Friday, August 27, 2021

Why observability requires a distributed column store

Honeycomb is known for its incredibly fast performance: you can sift through billions of rows, comparing high-cardinality data across thousands of fields, and get fast answers to your queries. And none of that is possible without our purpose-built distributed column store.

This post is an introduction to what a distributed column store is, how it functions, and why a distributed column store is a fundamental requirement for achieving observability.

Why build a datastore?

Here at Honeycomb, we talk a lot about constructing wide events with rich context, the need to examine high-cardinality data, and why fast queries are essential for encouraging system exploration. But none of that would be possible without our backend. So what makes our backend tick?

At its core, Honeycomb’s backend is a purpose-built distributed column store. We’ve put in all the work making it fast and reliable, and the secret sauce isn’t all that secret. The origins and inspiration can be traced to Facebook Scuba.
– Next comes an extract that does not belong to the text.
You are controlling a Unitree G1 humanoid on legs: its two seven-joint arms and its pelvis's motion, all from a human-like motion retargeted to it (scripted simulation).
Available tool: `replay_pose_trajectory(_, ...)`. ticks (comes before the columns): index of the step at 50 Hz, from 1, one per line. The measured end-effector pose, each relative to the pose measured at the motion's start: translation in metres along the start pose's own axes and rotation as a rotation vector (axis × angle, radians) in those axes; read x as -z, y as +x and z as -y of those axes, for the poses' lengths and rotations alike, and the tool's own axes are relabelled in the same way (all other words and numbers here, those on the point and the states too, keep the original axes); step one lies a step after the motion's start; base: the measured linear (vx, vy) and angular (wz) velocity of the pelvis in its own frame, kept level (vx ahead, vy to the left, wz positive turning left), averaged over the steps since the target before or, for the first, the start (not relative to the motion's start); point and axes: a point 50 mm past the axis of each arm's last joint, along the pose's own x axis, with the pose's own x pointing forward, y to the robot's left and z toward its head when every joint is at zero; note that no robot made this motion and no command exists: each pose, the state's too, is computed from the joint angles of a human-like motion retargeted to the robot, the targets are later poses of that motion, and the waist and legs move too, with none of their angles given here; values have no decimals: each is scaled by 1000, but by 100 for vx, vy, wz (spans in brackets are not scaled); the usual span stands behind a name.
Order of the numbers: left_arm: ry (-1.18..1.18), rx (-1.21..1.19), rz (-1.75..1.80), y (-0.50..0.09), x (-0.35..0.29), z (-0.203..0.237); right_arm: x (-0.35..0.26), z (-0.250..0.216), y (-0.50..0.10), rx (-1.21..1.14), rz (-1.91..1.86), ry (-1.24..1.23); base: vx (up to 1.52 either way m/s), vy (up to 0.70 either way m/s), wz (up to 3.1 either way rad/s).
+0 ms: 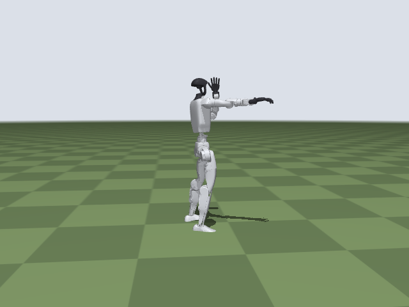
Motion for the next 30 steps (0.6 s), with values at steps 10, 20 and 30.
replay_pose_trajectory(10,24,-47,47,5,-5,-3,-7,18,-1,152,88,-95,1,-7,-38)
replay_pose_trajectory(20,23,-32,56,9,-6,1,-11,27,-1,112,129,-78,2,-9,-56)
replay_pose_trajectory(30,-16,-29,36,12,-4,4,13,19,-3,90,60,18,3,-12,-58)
Back in 2017, former Honeycomb engineer Sam Stokes gave a brilliant overview of Honeycomb’s internals in his talk, “Why We Built Our Own Distributed Column Store.”

In her post, “So You Want to Build an Observability Tool” our CTO Charity Majors even goes so far as to say, “You pretty much need to use a distributed column store in order to have observability.” 

What makes a distributed column store so special that Honeycomb actually needed to build one in order to make observability possible?

Taken all together, Honeycomb’s core feature set and desired functionality is very much responsible for many of its architecture decisions:

  • There should be no rigid schemas, so it’s easy to make your events as wide as possible.
  • There should be no indexes, so you don’t need to decide which column is “fast” before you start writing data.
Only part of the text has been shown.